I would note that any synergies that we will recognize
from the merger of CarLotz will be accretive to this plan. That said, implementing these changes comes with a toll, including the need
to eliminate roles across our corporate team and at our hub locations. For this reason, this decision to pursue this strategy was very
difficult. Perhaps the hardest one I’ve faced in my nine years as CEO.
The board and I are very aware of the impact that
this decision has on our team members. I want to express my deep appreciation for all that our affected team members have done over the
years for Shift and our customers. I certainly wish that the decision was not necessary. As Shift’s founder and CEO, I was the responsible
party for our growth trajectory, and I’m also responsible for the changes that we’re making today.
This one is on me. Communication to most individuals
impacted by this change has already happened. We are committed to supporting them as best we can, as they make this difficult transition.
Third, CEO transition.
Now, I’d like to talk about something that’s been
on in the works for some time, and that is a really significant step in our company’s life and its future. Last year Shift’s board of
directors, Toby, and I together engaged in comprehensive, thoughtful, and focused succession planning exercise to help ensure that the
company had the right leadership for the long term.
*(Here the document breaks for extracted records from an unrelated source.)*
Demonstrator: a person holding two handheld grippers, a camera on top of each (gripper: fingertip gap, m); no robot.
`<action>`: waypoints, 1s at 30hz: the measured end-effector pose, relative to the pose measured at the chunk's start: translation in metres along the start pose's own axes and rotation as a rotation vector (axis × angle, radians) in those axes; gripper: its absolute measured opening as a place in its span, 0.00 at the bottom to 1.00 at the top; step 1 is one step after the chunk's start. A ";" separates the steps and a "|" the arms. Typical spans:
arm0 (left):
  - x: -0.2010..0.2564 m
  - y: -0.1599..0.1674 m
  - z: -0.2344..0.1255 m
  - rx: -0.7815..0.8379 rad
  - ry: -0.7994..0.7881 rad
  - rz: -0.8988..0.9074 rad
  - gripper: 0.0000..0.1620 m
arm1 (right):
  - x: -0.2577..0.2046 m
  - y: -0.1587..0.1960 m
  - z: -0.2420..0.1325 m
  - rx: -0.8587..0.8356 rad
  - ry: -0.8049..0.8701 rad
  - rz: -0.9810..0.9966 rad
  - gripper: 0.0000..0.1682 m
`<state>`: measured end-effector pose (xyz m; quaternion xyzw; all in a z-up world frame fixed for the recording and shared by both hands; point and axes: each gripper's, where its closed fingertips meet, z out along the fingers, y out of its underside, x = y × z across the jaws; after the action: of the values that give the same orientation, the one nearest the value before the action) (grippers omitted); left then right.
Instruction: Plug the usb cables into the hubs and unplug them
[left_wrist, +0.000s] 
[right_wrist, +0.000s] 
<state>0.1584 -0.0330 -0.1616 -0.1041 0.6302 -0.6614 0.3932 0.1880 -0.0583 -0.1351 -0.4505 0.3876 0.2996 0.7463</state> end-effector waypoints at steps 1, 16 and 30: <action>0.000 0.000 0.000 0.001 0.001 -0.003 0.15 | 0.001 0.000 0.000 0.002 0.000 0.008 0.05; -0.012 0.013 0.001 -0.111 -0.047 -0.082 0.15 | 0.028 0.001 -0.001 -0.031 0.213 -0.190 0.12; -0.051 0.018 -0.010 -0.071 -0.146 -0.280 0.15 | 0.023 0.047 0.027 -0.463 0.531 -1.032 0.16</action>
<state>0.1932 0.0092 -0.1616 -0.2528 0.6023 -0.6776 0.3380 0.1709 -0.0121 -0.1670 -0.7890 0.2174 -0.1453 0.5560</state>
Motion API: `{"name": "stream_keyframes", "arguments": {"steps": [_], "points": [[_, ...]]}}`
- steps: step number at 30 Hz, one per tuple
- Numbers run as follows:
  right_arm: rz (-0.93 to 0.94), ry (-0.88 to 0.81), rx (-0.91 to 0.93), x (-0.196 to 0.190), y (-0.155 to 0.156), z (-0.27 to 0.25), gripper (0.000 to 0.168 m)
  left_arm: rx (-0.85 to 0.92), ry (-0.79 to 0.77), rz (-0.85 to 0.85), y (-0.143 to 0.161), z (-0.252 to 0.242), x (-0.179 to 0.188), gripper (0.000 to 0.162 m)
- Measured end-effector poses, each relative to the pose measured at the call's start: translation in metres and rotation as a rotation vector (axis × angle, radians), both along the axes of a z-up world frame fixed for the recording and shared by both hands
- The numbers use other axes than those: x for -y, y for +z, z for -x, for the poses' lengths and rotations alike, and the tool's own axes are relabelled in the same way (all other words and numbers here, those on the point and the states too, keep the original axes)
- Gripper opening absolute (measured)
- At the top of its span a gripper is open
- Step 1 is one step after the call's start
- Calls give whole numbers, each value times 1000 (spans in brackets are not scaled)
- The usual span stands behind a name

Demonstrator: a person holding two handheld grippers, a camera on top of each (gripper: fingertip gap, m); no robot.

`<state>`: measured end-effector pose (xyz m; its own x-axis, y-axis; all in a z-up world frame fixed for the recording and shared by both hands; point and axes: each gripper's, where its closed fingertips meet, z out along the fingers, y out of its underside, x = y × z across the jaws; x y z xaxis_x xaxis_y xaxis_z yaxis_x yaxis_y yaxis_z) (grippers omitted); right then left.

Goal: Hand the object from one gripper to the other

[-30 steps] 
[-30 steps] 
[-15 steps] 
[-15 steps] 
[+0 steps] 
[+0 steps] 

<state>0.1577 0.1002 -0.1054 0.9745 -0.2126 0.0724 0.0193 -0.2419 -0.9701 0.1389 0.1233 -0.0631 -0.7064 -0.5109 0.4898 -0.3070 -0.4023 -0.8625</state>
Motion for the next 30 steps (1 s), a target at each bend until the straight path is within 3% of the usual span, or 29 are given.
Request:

However, here candidate was an executive with a track record of operational excellence,
experience in product leadership, and the capacity to deeply understand complex e-commerce marketplace dynamics. It is with this in mind
that last year we hired Jeff Clementz as our president with a hope of eventually seeing him elevated to the CEO role.
With the CarLotz merger now is the right time
to elevate Jeff to the CEO role, since it is important for the person driving the implementation of our merger and new business strategy
to be the CEO for the foreseeable future. To this end, I’m excited to report that as the final step in our leadership discussion exercise,
the board of directors has appointed Jeff to the role of chief executive officer of Shift effective September 1st. Over the past several
quarters, Jeff’s proven himself as an outstanding leader with an aptitude toward execution. He has a strong skillset necessary to lead
Shift at this stage of the company.
He has a full support of the board and myself.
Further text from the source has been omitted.